Night 1: 45 minutes of sleep followed by 3 hours of flashbacks and panic attack. As far as my broken brain was concerned, my worst nightmare had come true and I was on the ventilator in my own home, my last bastion of safe space.

Night 2: No full blown panic attacks, but my breathing becomes irregular after only 15 minutes with the mask on. The machine isn’t even blowing at full strength yet. I am forced to remove it. I try again on 4 separate occasions. Cannot tolerate. Hands are shaking at this point.

Today will be day three and try three.

I was already struggling to keep my head up on account of sleep deprivation and an inability to take care of my own living space due to pain and fatigue. Now the thing that was supposed to help is doing little more than triggering me and if it doesn’t work, the next step, as far as I understand it, is to go back on the trach tube.

I’m not okay.

I don’t want to be here, I don’t want to keep fighting, I don’t want to keep hurting, and I don’t want to keep failing or watching things fail for me.

Worry not, I wouldn’t say this is suicidal. I have no intention or desire to hurt myself. I just…. want to cease to be. If I ceased to exist, I’d no longer burden anyone; I’d no longer have to fight and hurt and fail. I would exist beyond the realm of concerns like that.

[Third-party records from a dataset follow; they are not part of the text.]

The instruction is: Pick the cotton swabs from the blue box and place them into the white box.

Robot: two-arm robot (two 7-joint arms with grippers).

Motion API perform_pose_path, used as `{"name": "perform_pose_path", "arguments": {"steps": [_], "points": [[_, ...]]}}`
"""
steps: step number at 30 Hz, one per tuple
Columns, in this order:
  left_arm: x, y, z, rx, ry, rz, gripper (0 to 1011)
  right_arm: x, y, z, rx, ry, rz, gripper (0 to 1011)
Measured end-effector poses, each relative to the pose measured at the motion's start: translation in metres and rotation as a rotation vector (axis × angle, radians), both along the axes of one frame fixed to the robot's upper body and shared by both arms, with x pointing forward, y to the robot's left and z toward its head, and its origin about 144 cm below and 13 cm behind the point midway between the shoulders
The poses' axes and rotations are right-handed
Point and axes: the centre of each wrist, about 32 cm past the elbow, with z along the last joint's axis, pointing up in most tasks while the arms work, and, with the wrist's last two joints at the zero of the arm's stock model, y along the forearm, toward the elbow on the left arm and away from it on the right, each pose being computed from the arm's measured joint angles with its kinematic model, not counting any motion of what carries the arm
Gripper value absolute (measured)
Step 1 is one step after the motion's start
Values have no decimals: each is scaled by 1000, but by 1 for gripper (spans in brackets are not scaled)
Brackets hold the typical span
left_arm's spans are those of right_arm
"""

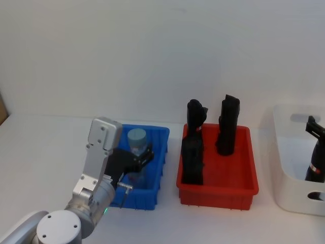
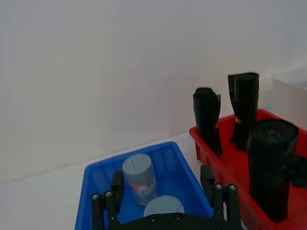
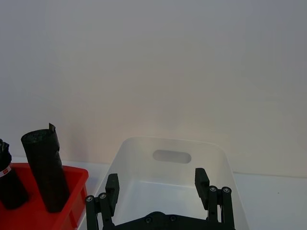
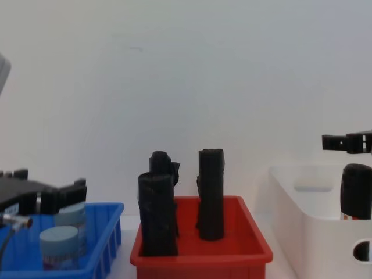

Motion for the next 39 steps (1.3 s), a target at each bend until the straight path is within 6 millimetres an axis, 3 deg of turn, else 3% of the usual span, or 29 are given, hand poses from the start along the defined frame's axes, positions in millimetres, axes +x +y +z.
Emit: {"name": "perform_pose_path", "arguments": {"steps": [13, 39], "points": [[13, 17, -17, -38, 132, -35, 1004, 0, 0, 0, 0, 0, 0, 1001], [35, 32, -26, -57, 248, -71, 1004, 0, 0, 0, 0, 0, 0, 1001]]}}
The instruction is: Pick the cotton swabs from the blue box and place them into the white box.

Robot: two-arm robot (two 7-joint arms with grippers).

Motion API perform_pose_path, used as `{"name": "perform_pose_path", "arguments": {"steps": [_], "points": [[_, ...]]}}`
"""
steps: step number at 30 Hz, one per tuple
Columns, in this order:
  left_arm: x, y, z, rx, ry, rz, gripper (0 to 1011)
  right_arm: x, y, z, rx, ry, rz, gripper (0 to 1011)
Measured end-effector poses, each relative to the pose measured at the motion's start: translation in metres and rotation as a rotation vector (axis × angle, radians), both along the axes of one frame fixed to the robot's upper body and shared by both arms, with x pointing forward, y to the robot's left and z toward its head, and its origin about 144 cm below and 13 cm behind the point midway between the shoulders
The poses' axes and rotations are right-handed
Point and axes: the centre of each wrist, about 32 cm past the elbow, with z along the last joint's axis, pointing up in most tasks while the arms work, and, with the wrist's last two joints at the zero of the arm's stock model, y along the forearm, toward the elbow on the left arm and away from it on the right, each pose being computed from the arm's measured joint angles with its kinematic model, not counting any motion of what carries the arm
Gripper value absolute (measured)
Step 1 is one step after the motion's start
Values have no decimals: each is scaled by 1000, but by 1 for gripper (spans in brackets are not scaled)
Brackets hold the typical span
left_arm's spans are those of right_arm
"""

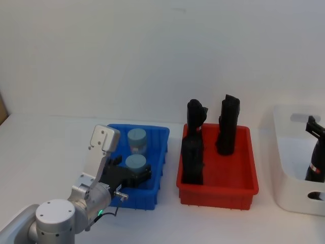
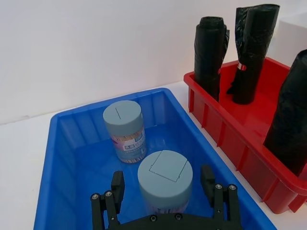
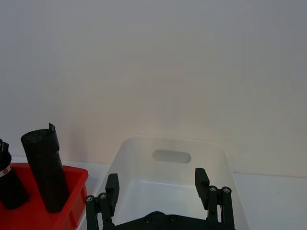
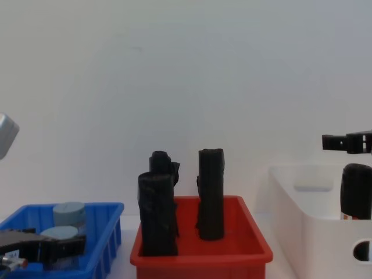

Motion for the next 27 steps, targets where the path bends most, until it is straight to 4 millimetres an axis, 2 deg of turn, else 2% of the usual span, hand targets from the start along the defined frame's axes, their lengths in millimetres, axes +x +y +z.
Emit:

But that way leads to madness… so I remind myself how much the people who love me, or say they do, would hurt if I vanished from this plane of existence. I think on the words they tell me that are meant to encourage or uplift. I focus on their needs, when mine aren’t enough to keep me going.

Sometimes, for folks like me, that’s all we can do.

So I guess the whole point is, if the fact that I can’t leave Chessy with a filthy home and run off into the spiritual night is all that gets me to the next sunrise right now, then so be it. It is enough.

If knowing that I would break hearts if I disappeared and made myself one with the ether is all that sees me through the darkest parts of the night, then so be it. It is enough.

And if the idea of leaving before I remember how to draw is what helps me clamber out of sleep in the morning one more time, then… so be it.

It is enough.

If you’re struggling with these sorts of things, too, please. Find that little thing that will see you to the next sunrise and hold onto it for dear life.

Also, think on this. In a small way, we are guardians of souls. If we give up, they win; the demons, the voices, and the specters. That would be a pity, wouldn’t it? To free them to go out and harass another soul when their task was done with us? To set them loose to try and take another innocent life?

No. I’ll keep my demons and specters for myself and hug them close. Call it aggressive affection. Either I win and find my way out of the dark, or we all sit in the shadows together singing songs of rage in the darkness.